日本酒を長期熟成させた“古酒”の定義とは?歴史と味わいについても

美味しく飲めるのは、だいたい未開封の状態で製造されてから1年以内だという日本酒。
でも、古酒というジャンルもあるのは知っていますか?

また、長期熟成酒という言葉も存在します。
なんだか、前知識無しだと、ただ単に長時間置いておいた古いお酒のことなのかな?という印象を持ちますよね。

では、古酒・長期熟成酒の定義とは一体何なのでしょうか。

日本酒の賞味期限については『日本酒に賞味期限はある?日本酒の品質劣化と正しい保存方法』の記事で解説しているので興味あれば読んで下さいね!

日本酒の“古酒”に明確な定義は無い

実は、古酒には明確に「これだ!」という定義は存在しません。
一般的には、日本酒の瓶に貼られたラベルに記載のある製造年月からおよそ1年経過したお酒を指します。

さらに、1年以上経過したお酒は「大古酒」と呼称されることもあり、味も多種多様なのです。

長期熟成酒には定義が設けてある

明確な定義がない古酒に対し、名前を聞くと似ているようにも感じる長期熟成酒に関しては実は定義がはっきりしています。

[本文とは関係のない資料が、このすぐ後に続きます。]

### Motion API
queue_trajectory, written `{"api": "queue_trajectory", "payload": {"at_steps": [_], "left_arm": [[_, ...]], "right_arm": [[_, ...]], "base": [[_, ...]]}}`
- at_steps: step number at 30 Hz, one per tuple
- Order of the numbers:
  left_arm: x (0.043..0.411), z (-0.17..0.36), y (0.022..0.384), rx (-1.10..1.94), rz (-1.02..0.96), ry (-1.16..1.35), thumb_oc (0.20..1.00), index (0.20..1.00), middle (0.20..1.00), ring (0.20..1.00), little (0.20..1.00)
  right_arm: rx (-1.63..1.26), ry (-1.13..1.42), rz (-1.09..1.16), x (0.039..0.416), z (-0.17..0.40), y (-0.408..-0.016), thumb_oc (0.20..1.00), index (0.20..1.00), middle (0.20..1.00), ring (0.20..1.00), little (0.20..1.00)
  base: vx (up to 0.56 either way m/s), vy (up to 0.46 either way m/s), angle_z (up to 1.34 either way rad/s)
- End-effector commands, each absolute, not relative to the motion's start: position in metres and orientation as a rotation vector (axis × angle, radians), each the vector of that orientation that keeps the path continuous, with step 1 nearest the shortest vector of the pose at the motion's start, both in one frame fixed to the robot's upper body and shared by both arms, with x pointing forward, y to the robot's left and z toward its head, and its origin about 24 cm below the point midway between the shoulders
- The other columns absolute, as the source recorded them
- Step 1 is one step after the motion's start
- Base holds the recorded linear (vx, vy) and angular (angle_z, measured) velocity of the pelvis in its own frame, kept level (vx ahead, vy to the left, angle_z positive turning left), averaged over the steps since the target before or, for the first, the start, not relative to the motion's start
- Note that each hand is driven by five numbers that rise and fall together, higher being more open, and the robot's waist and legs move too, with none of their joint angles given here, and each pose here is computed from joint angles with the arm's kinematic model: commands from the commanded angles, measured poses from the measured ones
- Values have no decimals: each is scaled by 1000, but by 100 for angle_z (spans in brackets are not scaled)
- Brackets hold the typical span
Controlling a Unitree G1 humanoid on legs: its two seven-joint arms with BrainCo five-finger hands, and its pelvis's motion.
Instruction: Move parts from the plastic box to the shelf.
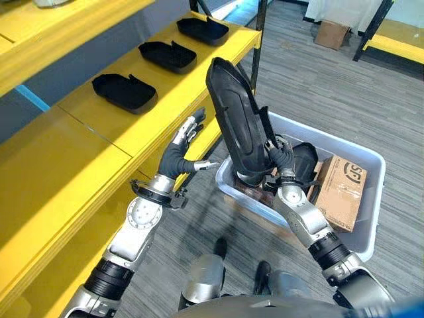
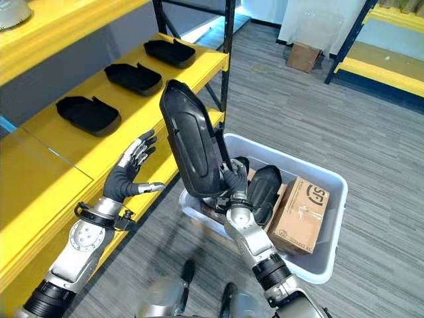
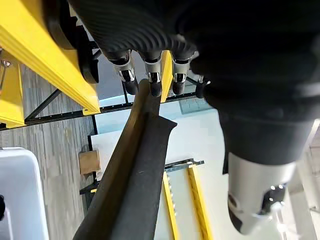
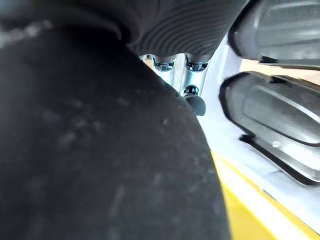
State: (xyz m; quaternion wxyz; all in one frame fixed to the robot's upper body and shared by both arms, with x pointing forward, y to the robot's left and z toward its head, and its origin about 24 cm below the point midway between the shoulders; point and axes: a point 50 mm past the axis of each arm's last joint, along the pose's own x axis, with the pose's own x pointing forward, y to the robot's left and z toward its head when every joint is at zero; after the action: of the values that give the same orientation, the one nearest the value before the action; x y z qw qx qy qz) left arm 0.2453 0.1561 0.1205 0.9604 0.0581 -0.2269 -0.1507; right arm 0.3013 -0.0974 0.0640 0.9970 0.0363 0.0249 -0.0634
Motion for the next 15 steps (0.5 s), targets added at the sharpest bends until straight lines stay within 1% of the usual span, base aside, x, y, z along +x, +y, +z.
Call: {"api": "queue_trajectory", "payload": {"at_steps": [1,2,4,6,7,10,11,12,13,15], "left_arm": [[251,167,139,90,-383,-700,1000,1000,1000,1000,1000],[251,166,137,90,-407,-696,1000,1000,1000,1000,1000],[257,168,122,81,-499,-695,1000,1000,1000,1000,1000],[258,170,115,64,-468,-709,1000,1000,1000,1000,1000],[258,170,114,57,-457,-715,1000,1000,1000,1000,1000],[257,172,115,44,-421,-727,1000,1000,1000,1000,1000],[256,172,117,33,-406,-728,1000,1000,1000,1000,1000],[255,170,122,1,-363,-714,1000,1000,1000,1000,1000],[258,168,120,-24,-362,-700,1000,1000,1000,1000,1000],[262,166,105,-12,-383,-681,1000,1000,1000,1000,1000]], "right_arm": [[127,-237,-71,322,129,-90,200,200,200,200,200],[128,-241,-88,323,130,-96,200,200,200,200,200],[126,-242,-154,314,128,-105,200,200,200,200,200],[90,-253,-122,318,131,-108,200,200,200,200,200],[70,-257,-108,320,133,-107,200,200,200,200,200],[29,-266,-74,324,138,-107,200,200,200,200,200],[8,-268,-58,325,138,-108,200,200,200,200,200],[-27,-256,-27,322,137,-106,200,200,200,200,200],[-51,-258,-28,319,136,-110,200,200,200,200,200],[-38,-220,-36,314,128,-114,200,200,200,200,200]], "base": [[-396,-167,97],[-208,-200,112],[-81,-146,218],[-116,152,253],[-111,247,96],[-80,316,-28],[-43,574,-33],[12,903,-20],[-21,927,10],[74,783,72]]}}
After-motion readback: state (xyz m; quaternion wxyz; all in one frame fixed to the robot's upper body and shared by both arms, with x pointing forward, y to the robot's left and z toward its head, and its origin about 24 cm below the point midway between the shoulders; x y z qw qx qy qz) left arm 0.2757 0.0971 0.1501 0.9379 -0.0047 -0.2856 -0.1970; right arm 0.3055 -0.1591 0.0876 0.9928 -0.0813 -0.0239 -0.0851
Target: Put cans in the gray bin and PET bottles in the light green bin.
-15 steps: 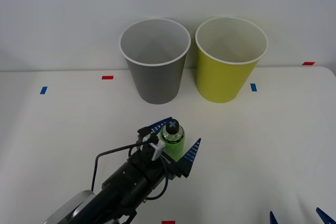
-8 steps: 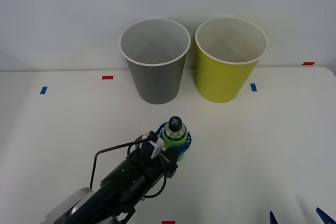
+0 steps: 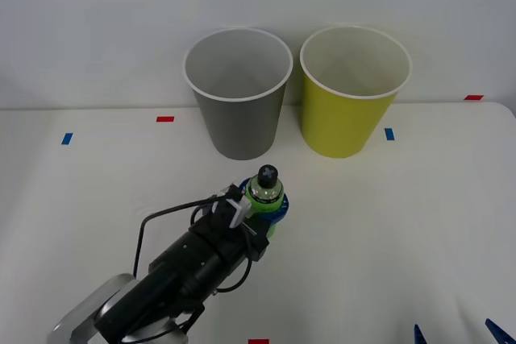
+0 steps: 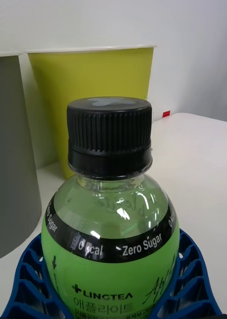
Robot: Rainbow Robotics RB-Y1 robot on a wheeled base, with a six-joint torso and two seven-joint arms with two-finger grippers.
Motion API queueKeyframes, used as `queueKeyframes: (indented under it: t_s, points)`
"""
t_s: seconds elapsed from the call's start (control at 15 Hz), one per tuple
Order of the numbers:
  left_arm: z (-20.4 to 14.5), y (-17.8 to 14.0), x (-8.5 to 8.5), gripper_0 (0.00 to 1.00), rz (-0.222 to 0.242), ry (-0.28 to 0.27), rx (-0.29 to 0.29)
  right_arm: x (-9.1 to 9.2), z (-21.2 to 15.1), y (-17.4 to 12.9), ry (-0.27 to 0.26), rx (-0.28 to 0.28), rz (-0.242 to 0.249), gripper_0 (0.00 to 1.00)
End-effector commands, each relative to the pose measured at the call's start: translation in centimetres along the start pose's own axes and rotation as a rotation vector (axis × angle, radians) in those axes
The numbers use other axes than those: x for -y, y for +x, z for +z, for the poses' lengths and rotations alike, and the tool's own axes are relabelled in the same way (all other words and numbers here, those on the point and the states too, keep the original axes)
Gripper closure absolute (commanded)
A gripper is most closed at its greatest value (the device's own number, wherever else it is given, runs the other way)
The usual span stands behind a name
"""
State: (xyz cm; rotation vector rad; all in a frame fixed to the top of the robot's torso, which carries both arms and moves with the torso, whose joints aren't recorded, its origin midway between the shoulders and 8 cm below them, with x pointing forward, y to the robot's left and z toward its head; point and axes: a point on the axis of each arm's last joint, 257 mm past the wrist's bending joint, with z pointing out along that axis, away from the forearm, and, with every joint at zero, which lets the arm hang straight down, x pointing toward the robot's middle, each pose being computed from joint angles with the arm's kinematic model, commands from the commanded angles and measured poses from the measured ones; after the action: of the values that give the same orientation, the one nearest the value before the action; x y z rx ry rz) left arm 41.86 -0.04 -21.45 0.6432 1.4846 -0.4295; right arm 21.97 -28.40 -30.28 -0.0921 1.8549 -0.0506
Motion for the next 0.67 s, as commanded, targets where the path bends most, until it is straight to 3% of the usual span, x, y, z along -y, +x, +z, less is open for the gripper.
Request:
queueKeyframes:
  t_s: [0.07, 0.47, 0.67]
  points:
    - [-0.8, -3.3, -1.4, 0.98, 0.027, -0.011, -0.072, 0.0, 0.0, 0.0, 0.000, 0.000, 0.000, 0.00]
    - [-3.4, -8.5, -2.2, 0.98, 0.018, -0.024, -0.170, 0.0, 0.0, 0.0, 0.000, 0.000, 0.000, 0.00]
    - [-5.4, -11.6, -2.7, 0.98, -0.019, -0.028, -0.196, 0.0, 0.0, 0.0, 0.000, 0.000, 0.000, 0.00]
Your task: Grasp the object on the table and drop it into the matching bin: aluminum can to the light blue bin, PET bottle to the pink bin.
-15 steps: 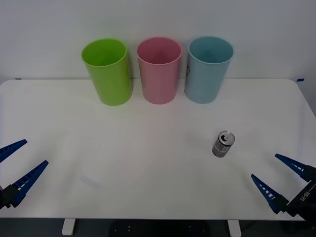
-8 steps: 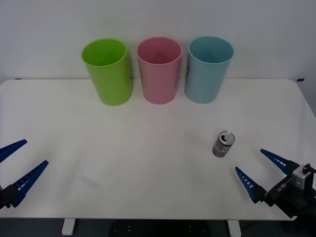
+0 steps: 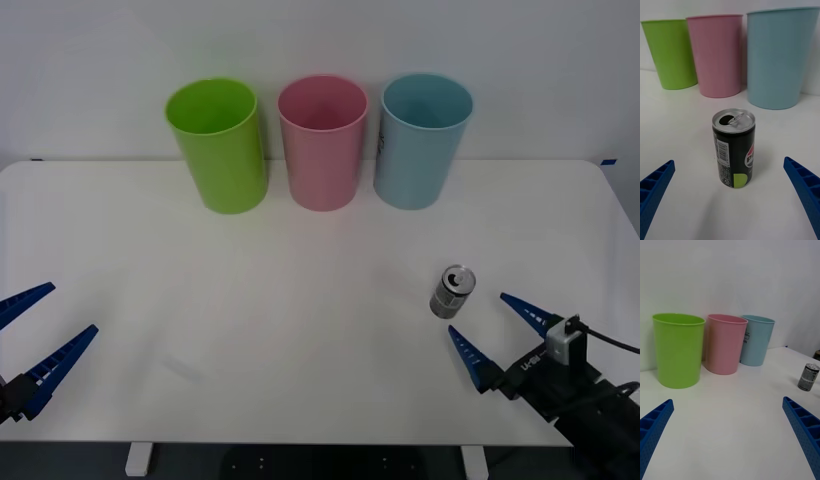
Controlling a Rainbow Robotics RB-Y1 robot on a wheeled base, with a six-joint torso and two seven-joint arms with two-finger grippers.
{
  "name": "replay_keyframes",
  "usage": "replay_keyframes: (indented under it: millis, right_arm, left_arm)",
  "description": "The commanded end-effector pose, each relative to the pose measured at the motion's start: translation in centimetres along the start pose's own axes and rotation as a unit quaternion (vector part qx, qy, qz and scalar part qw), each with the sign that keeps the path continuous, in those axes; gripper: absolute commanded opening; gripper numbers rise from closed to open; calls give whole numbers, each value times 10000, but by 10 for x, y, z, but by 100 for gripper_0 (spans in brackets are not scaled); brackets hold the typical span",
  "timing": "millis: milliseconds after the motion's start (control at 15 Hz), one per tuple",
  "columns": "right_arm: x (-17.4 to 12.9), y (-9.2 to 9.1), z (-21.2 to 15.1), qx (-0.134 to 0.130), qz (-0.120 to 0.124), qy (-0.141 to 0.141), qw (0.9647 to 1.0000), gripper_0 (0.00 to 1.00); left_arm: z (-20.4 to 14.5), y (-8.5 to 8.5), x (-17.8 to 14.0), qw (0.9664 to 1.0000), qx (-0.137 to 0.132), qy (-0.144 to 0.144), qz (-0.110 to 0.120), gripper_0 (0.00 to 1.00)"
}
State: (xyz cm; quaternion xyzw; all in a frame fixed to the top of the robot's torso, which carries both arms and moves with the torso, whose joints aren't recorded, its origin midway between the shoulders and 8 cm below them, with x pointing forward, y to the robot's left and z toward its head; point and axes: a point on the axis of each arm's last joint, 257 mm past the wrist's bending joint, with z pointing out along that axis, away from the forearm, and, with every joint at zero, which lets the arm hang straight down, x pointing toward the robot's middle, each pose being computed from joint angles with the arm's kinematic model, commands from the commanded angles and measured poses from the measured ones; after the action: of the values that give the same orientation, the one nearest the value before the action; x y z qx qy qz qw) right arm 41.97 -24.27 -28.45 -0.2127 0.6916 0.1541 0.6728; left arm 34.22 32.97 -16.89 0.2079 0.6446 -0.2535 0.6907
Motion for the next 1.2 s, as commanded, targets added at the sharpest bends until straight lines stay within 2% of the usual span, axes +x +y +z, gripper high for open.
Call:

「満3年以上蔵元で熟成させたお酒、かつ増酸酒を除く清酒」が、長期熟成酒ということになっています。
味わいが複雑ながらも、その魅力に虜になる方も多くいらっしゃいます。

古酒の歴史

古酒の歴史は古く、なんと鎌倉時代まで遡ります。
この時代の文献には、古酒が希少なお酒であるという記録が残っているのです。

でも、明治以降にはお酒を醸造するだけで酒税が発生してしまうこととなったため、長時間貯蔵しておかなければいけない古酒は割に合わず、古酒を造る蔵元が少なくなっていきました。

現代ではだんだんとその価値が見直され始め、古酒に富んだ居酒屋なども登場してきています。

古酒の味わい

製造されてから年月を経た古酒は味わい深く、芳醇な甘さを感じることができます。
例えるなら、シナモンやビターチョコレートなどの甘いお菓子です。

どうしても好き嫌いが分かれてしまうお酒ですが、一度ハマると癖になってしまう方も多いですよ。

始めはちょっと癖が強いかな?とも感じてしまうかもしれませんが、お料理とのペアリングも意外と合うものが多いです。
また、温度によっても味わいが変わってきます。